Спектакль стоил три миллиона. Леви разделил — и получилось, что для того, чтобы он сыграл Галеви, он должен отбатрачить у этой жабы двадцать пять лет. «Но через двадцать пять лет я уже встречусь с ним там», — подумал он.
— Я плохо переношу жару, — бросил Леви и поднялся.
— А — пятнадцать? С пятнадцатью вы лучше переносите?
— Пардон, мадам, мне пора, — он отошел от столика.
— Сядьте, ленинградец, — властно приказала она. — Я же все вижу — вы обычный голоштаник, даром, что живете на Западе. Вы ж от него далеко. Дальше, чем были там… Вы же никогда не сидели за рулем «Мерседеса», не поднимались с красивой женщиной за облака на личном самолете, не пили «Дон Периньян» в собственном шале. Все это для других. А теперь это может быть и для вас. У вас будет свой дом. И ранчо. И слуги. Правда, черные. Или, если захотите — индусы… И за что? Всего лишь за вашу интеллигентную рожу. Вы просто пользуетесь моим тяжелым положением… У меня все воруют. Даже евреи!
— Возьмите верующих, — посоветовал Леви.
— Особенно они! Я вижу в моем телевизоре, как они запихивают камни в свои пейсы! Они не знают, что у меня телевизор… Они запихивают — а я потом должна рыться в их грязных пейсах. Это адская работа… Ну, я вылетаю завтра через Дакар. Вы летите?
— Отстаньте, — сказал Леви, — меня все это абсолютно не интересует. Ваши камни, ваши пейсы, ваши индусы…
— Странно, — произнесла жаба, — что же вас тогда интересует?
— Иегуда, — сказал он, — сейчас только Иегуда.
— А это еще кто такой?
— Вы его не знаете. Поэт, философ…
— Почему это я его не знаю, — удивилась она, — даже очень хорошо знаю. Представьте себе, он у меня тоже работает на копях. И все время философствует. Но он‑то и ворует больше всех!

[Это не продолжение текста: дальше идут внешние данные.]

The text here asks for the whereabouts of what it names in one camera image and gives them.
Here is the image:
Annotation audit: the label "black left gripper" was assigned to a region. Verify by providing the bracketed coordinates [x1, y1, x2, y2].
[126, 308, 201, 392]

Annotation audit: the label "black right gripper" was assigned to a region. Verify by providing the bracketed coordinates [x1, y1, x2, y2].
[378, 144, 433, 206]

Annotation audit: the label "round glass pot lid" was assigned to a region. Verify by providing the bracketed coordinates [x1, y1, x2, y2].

— Как вас зовут? — спросил Леви.
— Интересно, кто кого нанимает? Ну, Рая…
— Расскажите мне, Рая, что вы делаете с деньгами?
Она радостно пискнула.
— Лучше расскажите вы мне, что вы делаете без денег? Пьете кофе?
— Хотя бы.
— И снимаете чердак в районе Сан — Дени. По утрам вы строчите ваши никому не нужные пьески, а потом разглядываете в бинокль из окна фланирующих проституток… И не спорьте — я знаю. Ваших денег хватает только на то, чтобы пожирать их глазами… Послушайте, вы же еще красивый мужчина…
— Еще? — переспросил Леви.
— А что вы думаете — «уже»? «Уже» давно уже прошло… Подумайте — сколько вам еще осталось наслаждаться жизнью?

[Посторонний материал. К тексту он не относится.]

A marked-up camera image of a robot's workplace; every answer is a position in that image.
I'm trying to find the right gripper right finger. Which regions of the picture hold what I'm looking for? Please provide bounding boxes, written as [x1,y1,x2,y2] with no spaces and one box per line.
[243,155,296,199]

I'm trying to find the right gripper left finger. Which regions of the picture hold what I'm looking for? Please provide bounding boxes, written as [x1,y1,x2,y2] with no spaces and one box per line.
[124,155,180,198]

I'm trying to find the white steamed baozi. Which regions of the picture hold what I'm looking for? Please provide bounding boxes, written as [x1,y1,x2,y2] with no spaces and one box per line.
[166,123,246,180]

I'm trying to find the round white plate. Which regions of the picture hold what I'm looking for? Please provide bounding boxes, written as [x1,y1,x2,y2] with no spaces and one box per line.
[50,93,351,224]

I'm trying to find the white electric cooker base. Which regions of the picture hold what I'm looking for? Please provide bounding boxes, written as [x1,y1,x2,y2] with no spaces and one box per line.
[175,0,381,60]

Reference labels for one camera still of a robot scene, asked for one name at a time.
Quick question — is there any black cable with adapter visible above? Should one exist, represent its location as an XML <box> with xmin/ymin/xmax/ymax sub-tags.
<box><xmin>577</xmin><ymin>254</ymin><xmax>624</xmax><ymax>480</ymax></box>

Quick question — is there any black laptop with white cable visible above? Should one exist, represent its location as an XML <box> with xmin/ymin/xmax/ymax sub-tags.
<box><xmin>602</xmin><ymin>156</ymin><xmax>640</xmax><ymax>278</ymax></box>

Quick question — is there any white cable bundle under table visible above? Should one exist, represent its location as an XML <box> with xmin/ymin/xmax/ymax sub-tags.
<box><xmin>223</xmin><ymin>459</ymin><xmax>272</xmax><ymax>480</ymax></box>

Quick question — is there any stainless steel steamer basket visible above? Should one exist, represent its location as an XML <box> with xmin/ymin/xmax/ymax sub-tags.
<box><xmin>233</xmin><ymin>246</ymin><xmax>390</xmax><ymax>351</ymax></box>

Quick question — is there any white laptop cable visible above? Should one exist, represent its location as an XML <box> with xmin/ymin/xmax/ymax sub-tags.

Леви, впрочем, как и всякий артист, терпеть не мог, когда ему напоминали о его возрасте. Где‑то в сорок он прочитал у Пастернака, что тот все время чувствовал себя четырнадцатилетним, и с радостью перенял у него это ощущение. А эта жаба хотела возвратить его на землю…
— Мадам, — резко произнес он, — вы тоже далеко не девочка…

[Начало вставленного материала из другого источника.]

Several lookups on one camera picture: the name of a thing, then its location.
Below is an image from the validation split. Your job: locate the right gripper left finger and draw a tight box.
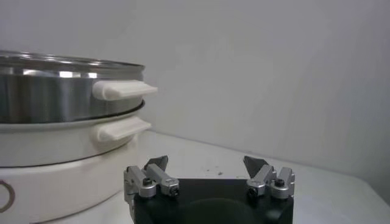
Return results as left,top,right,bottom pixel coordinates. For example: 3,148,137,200
123,155,180,211

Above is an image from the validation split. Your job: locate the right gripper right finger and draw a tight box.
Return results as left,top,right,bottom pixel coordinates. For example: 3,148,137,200
243,155,296,200

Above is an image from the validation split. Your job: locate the stainless steel steamer basket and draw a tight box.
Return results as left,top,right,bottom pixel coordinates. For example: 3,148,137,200
0,50,158,124

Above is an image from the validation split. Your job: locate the white electric cooker base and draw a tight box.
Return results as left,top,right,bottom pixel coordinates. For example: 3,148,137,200
0,102,152,224

Он хотел ей напомнить про три подбородка, про струйку пота и вообще сообщить, что она не женщина, а жаба — но осекся.
— Ну, что вы замолчали? — спросила Рая, — продолжайте — «… и вы никогда не были большой красавицей». Ведь именно это вы хотели сказать, молодой человек? И вы правы. Вы даже не представляете, как вы правы… Но у меня всегда были деньги. Даже в той стране, где их вообще нет. Скажите, вы когда‑нибудь видели, чтобы богатый человек был некрасив? Я — нет! На шею моему мужу вешались такие касавицы, по сравнению с которыми местные королевы красоты выглядят облезлыми шлюхами. А он выбрал меня, некрасивую Раю. Правда, тогда у меня было только два подбородка… Так вы летите или нет?
«Если бы эта жаба была моей женой, — с отвращением подумал Леви, — мы бы с Гуревичем поставили пьесу о Галеви. Это вам не испанская телега».
— Послушайте, Рая, — спросил он, — где вы откопали эти копи?
— У настоящих евреев, — загадочно произнесла она, — всюду есть родственники. И иногда они умирают.